Published on : Thursday, December 26, 2013
Exhibition takes over Parque Bicentenario, Santiago, Chile for a second year, using global art to raise spirits and money for children around the world.
Some are classic pine, others manipulate metal to reflect nature. Together, they bring holiday cheer and a world of creativity to Santiago’s Parque Bicentenario.
For the second year in a row, the “Trees of the World” exhibition has taken over one of the most loved green spaces in the capital. Opened on Dec. 10, the free and open-air art exhibit features 21 trees from 21 countries, each designed to represent their home culture with some holiday flare. A wide range of countries including Mexico, Romania, Haiti, Peru, India and Greece, have contributed this year, making it a truly global event.
Chile’s tree is a stunning copper sculpture, using the country’s primary export as its base. With images and poetry reflecting the heart of the nation, its connection to Chile goes beyond its structure.
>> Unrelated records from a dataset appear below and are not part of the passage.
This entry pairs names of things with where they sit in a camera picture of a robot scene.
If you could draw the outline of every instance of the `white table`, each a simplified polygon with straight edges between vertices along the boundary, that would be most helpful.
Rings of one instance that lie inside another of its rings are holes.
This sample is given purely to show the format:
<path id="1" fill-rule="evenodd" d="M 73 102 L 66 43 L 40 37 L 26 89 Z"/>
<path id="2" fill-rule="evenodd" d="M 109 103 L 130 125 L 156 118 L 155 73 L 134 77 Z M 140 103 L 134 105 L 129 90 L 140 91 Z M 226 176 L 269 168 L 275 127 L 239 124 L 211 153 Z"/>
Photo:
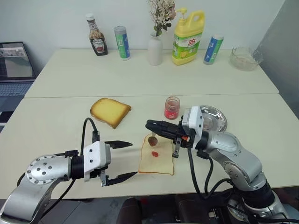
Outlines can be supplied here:
<path id="1" fill-rule="evenodd" d="M 95 121 L 102 140 L 125 140 L 133 146 L 112 149 L 112 163 L 107 174 L 138 170 L 143 138 L 150 133 L 146 120 L 166 120 L 164 96 L 113 97 L 132 106 L 132 111 L 116 129 Z M 23 99 L 9 123 L 0 134 L 0 198 L 7 198 L 16 187 L 19 176 L 36 157 L 79 149 L 83 121 L 90 116 L 91 105 L 99 97 L 26 98 Z M 262 162 L 263 170 L 272 187 L 299 185 L 299 121 L 278 94 L 234 94 L 181 96 L 181 110 L 191 105 L 211 105 L 220 109 L 228 120 L 228 132 L 235 134 L 242 145 Z M 85 144 L 91 143 L 90 125 L 86 129 Z M 195 171 L 203 189 L 209 162 L 194 156 Z M 214 163 L 209 189 L 227 177 L 223 168 Z M 185 149 L 174 160 L 175 175 L 136 174 L 127 181 L 101 187 L 99 179 L 84 183 L 77 180 L 65 198 L 95 198 L 194 192 Z M 69 182 L 59 184 L 53 191 L 58 198 Z"/>
<path id="2" fill-rule="evenodd" d="M 96 56 L 92 50 L 61 49 L 25 97 L 278 93 L 259 66 L 248 72 L 230 65 L 230 53 L 221 50 L 213 65 L 205 65 L 205 50 L 199 50 L 194 61 L 177 66 L 171 61 L 171 52 L 165 51 L 163 63 L 151 66 L 146 50 L 132 50 L 131 59 L 122 61 L 116 50 Z"/>

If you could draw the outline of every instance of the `black cable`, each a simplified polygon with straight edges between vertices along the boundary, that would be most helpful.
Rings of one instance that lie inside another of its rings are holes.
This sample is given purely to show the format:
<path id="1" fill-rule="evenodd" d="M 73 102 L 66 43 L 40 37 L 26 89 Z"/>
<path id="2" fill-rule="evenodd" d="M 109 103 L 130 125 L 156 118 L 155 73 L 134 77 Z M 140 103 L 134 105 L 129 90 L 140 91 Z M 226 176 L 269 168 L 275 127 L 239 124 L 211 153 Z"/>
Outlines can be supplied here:
<path id="1" fill-rule="evenodd" d="M 93 120 L 91 118 L 86 118 L 83 124 L 83 130 L 82 130 L 82 139 L 81 139 L 81 151 L 80 151 L 80 155 L 83 155 L 83 148 L 84 148 L 84 137 L 85 137 L 85 128 L 86 128 L 86 124 L 87 121 L 90 121 L 90 123 L 93 126 L 93 130 L 97 131 L 97 127 L 95 126 Z"/>
<path id="2" fill-rule="evenodd" d="M 21 180 L 23 179 L 24 176 L 25 176 L 25 173 L 23 173 L 23 174 L 20 176 L 20 178 L 18 179 L 17 187 L 20 185 Z"/>
<path id="3" fill-rule="evenodd" d="M 198 184 L 197 184 L 197 180 L 196 180 L 196 176 L 195 176 L 195 171 L 194 171 L 194 163 L 193 163 L 193 158 L 192 158 L 192 152 L 191 152 L 191 149 L 188 148 L 187 149 L 188 151 L 188 157 L 189 157 L 189 163 L 190 163 L 190 172 L 191 172 L 191 177 L 192 177 L 192 182 L 193 182 L 193 185 L 194 185 L 194 188 L 196 190 L 196 193 L 198 194 L 199 198 L 201 200 L 206 200 L 208 198 L 210 198 L 213 193 L 215 192 L 215 190 L 217 189 L 217 187 L 222 184 L 223 182 L 231 182 L 230 179 L 226 178 L 226 179 L 222 179 L 220 181 L 218 181 L 212 188 L 212 190 L 210 191 L 210 193 L 208 194 L 208 196 L 204 197 L 202 196 L 200 190 L 199 190 L 199 187 L 198 187 Z"/>
<path id="4" fill-rule="evenodd" d="M 83 148 L 84 148 L 84 138 L 85 138 L 85 128 L 86 128 L 86 124 L 87 121 L 90 121 L 90 123 L 93 126 L 93 130 L 97 131 L 97 128 L 93 122 L 93 120 L 91 118 L 86 118 L 83 124 L 83 131 L 82 131 L 82 139 L 81 139 L 81 150 L 80 150 L 80 155 L 83 155 Z M 69 190 L 71 189 L 71 187 L 73 186 L 73 184 L 75 183 L 75 180 L 72 180 L 72 182 L 70 183 L 69 187 L 64 191 L 64 193 L 57 199 L 57 201 L 55 201 L 54 204 L 52 204 L 51 207 L 49 207 L 42 215 L 41 218 L 43 218 L 45 215 L 47 215 L 61 200 L 62 198 L 67 194 L 67 192 L 69 192 Z"/>
<path id="5" fill-rule="evenodd" d="M 231 182 L 231 180 L 229 178 L 224 178 L 222 180 L 219 180 L 211 189 L 210 193 L 208 194 L 208 196 L 206 198 L 209 198 L 212 196 L 212 194 L 215 192 L 215 190 L 217 189 L 217 187 L 219 187 L 220 184 L 224 183 L 224 182 Z"/>
<path id="6" fill-rule="evenodd" d="M 54 204 L 51 205 L 42 215 L 41 219 L 47 215 L 60 201 L 61 199 L 69 192 L 73 184 L 75 183 L 75 180 L 72 180 L 71 184 L 68 186 L 68 188 L 64 191 L 64 193 L 57 199 L 57 201 L 54 202 Z"/>
<path id="7" fill-rule="evenodd" d="M 246 211 L 247 207 L 245 206 L 244 201 L 241 199 L 240 202 L 241 202 L 241 205 L 242 205 L 245 213 L 247 214 L 247 216 L 250 216 L 251 218 L 253 218 L 254 220 L 256 220 L 258 222 L 262 222 L 262 223 L 284 223 L 284 222 L 299 223 L 299 220 L 292 219 L 292 218 L 274 218 L 274 219 L 271 219 L 271 218 L 262 218 L 262 217 L 253 216 L 250 211 Z"/>
<path id="8" fill-rule="evenodd" d="M 238 208 L 234 207 L 231 204 L 228 204 L 228 207 L 230 207 L 230 208 L 232 208 L 232 209 L 234 209 L 234 210 L 236 210 L 238 212 L 241 212 L 241 213 L 243 213 L 243 214 L 245 214 L 245 215 L 248 216 L 248 214 L 245 211 L 243 211 L 241 209 L 238 209 Z M 256 221 L 263 222 L 263 223 L 284 223 L 284 222 L 288 222 L 288 223 L 299 223 L 299 220 L 292 219 L 292 218 L 275 218 L 275 219 L 270 219 L 270 218 L 258 218 L 258 217 L 254 217 L 254 216 L 252 216 L 252 217 Z"/>
<path id="9" fill-rule="evenodd" d="M 65 153 L 57 153 L 57 154 L 54 154 L 56 156 L 62 156 L 62 155 L 65 155 Z"/>
<path id="10" fill-rule="evenodd" d="M 206 181 L 205 181 L 205 194 L 208 195 L 208 191 L 207 191 L 207 187 L 208 187 L 208 184 L 209 184 L 209 181 L 210 181 L 210 178 L 211 178 L 211 175 L 212 175 L 212 172 L 213 172 L 213 168 L 214 168 L 214 163 L 213 163 L 213 160 L 211 157 L 208 158 L 209 161 L 210 161 L 210 170 L 206 176 Z"/>
<path id="11" fill-rule="evenodd" d="M 188 157 L 189 157 L 189 163 L 190 163 L 190 172 L 191 172 L 191 177 L 192 177 L 192 182 L 193 182 L 194 188 L 195 188 L 196 193 L 198 194 L 199 198 L 201 200 L 205 200 L 205 198 L 201 195 L 201 192 L 200 192 L 200 190 L 198 188 L 198 184 L 197 184 L 197 181 L 196 181 L 196 176 L 195 176 L 195 172 L 194 172 L 194 163 L 193 163 L 191 149 L 188 148 L 187 151 L 188 151 Z"/>
<path id="12" fill-rule="evenodd" d="M 211 195 L 211 197 L 219 197 L 219 196 L 227 194 L 228 192 L 229 192 L 229 195 L 224 198 L 224 201 L 226 201 L 226 200 L 228 200 L 232 196 L 233 188 L 226 189 L 226 190 L 224 190 L 222 192 L 214 193 L 213 195 Z"/>
<path id="13" fill-rule="evenodd" d="M 225 201 L 225 202 L 228 201 L 234 192 L 235 192 L 235 187 L 233 186 L 233 188 L 230 189 L 229 195 L 226 198 L 224 198 L 223 201 Z"/>
<path id="14" fill-rule="evenodd" d="M 231 204 L 228 204 L 228 207 L 240 212 L 240 213 L 243 213 L 244 215 L 247 215 L 247 213 L 239 208 L 236 208 L 235 206 L 231 205 Z"/>
<path id="15" fill-rule="evenodd" d="M 285 218 L 287 218 L 285 215 L 284 215 L 284 213 L 281 213 Z"/>

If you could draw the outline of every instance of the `blue cylindrical container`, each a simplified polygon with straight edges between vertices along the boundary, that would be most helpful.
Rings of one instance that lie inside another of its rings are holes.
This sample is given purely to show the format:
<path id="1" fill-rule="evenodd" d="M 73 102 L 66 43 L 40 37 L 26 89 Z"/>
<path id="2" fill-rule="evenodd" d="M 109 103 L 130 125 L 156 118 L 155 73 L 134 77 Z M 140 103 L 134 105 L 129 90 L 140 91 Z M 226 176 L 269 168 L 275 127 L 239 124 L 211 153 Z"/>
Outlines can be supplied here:
<path id="1" fill-rule="evenodd" d="M 130 50 L 126 28 L 123 26 L 117 26 L 114 28 L 114 33 L 121 59 L 130 59 Z"/>
<path id="2" fill-rule="evenodd" d="M 224 36 L 214 34 L 211 37 L 211 41 L 209 43 L 209 47 L 206 50 L 206 55 L 204 57 L 204 64 L 213 64 L 214 60 L 217 56 L 219 48 L 222 44 Z"/>

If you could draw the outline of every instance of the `bread slice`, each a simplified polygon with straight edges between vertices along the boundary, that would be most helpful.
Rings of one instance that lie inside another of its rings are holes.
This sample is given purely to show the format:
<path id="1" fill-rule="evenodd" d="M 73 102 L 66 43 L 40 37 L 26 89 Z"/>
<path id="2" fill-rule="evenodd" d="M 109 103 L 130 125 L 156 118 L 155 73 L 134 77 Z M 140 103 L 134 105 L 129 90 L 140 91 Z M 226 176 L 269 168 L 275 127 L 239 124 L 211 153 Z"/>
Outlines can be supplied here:
<path id="1" fill-rule="evenodd" d="M 158 143 L 155 146 L 150 146 L 148 142 L 150 136 L 152 135 L 149 134 L 144 139 L 138 172 L 174 175 L 172 140 L 156 135 Z"/>
<path id="2" fill-rule="evenodd" d="M 116 128 L 130 110 L 129 105 L 114 99 L 102 98 L 92 105 L 90 114 L 96 119 L 106 122 L 112 128 Z"/>

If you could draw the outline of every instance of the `yellow bottle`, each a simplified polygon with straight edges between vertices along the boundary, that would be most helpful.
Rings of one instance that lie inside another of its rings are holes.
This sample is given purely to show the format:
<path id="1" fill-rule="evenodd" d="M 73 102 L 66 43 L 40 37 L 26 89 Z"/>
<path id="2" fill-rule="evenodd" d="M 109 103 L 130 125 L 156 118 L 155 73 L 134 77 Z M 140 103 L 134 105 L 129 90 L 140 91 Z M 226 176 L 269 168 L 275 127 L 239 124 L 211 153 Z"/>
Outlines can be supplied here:
<path id="1" fill-rule="evenodd" d="M 196 57 L 201 34 L 205 26 L 205 14 L 203 11 L 196 11 L 190 13 L 185 19 L 186 8 L 181 8 L 177 12 L 181 12 L 183 17 L 179 19 L 174 30 L 172 61 L 176 65 L 181 65 L 192 61 Z"/>
“The idea was to make something that represents Chile; this is why we used the copper and the words of Neruda on the arms of this Christmas tree,” Chilean designer Estefanía Johnson explained. “There is also an allusion to our extensive coastline in the image of a boat, while the use of opaque tones — made with oxidized copper —and the brilliant tones of polished brass, evoke the desert and the Austral forest.”
The exhibition seeks to reflect the many diverse peoples of the world, taking into account various faiths and traditions beyond Christmas. For instance, the design of the tree representing India mixes its own culture’s beliefs and symbols into a beautiful piece of art.
“They don’t celebrate Christmas, but they do believe in the tree of life — a symbol of fertility — and in the mandalas, which are diagrams that represent the cosmos and enhance meditation,”said architect and designer María José de Rementería, who was part of the team for the India design. “Because of this, our tree is a mix of these two symbols.”
However, this unique exhibition is doing more than bringing together cultures and celebrating the holiday spirit, it is also helping to raise money and awareness for children in need. At the end of the exhibit, 15 of the trees will be auctioned off with proceeds benefiting the Fundación Debra, which helps children with epidermolysis bullosa, known as “glass skin.” The money will be used to help families across 35 countries.
The trees will be on display through Jan. 6 in Parque Bicentenario in the Vitacura area of Santiago. The park is easily reached by bus and is a short walk from metro Tobalaba.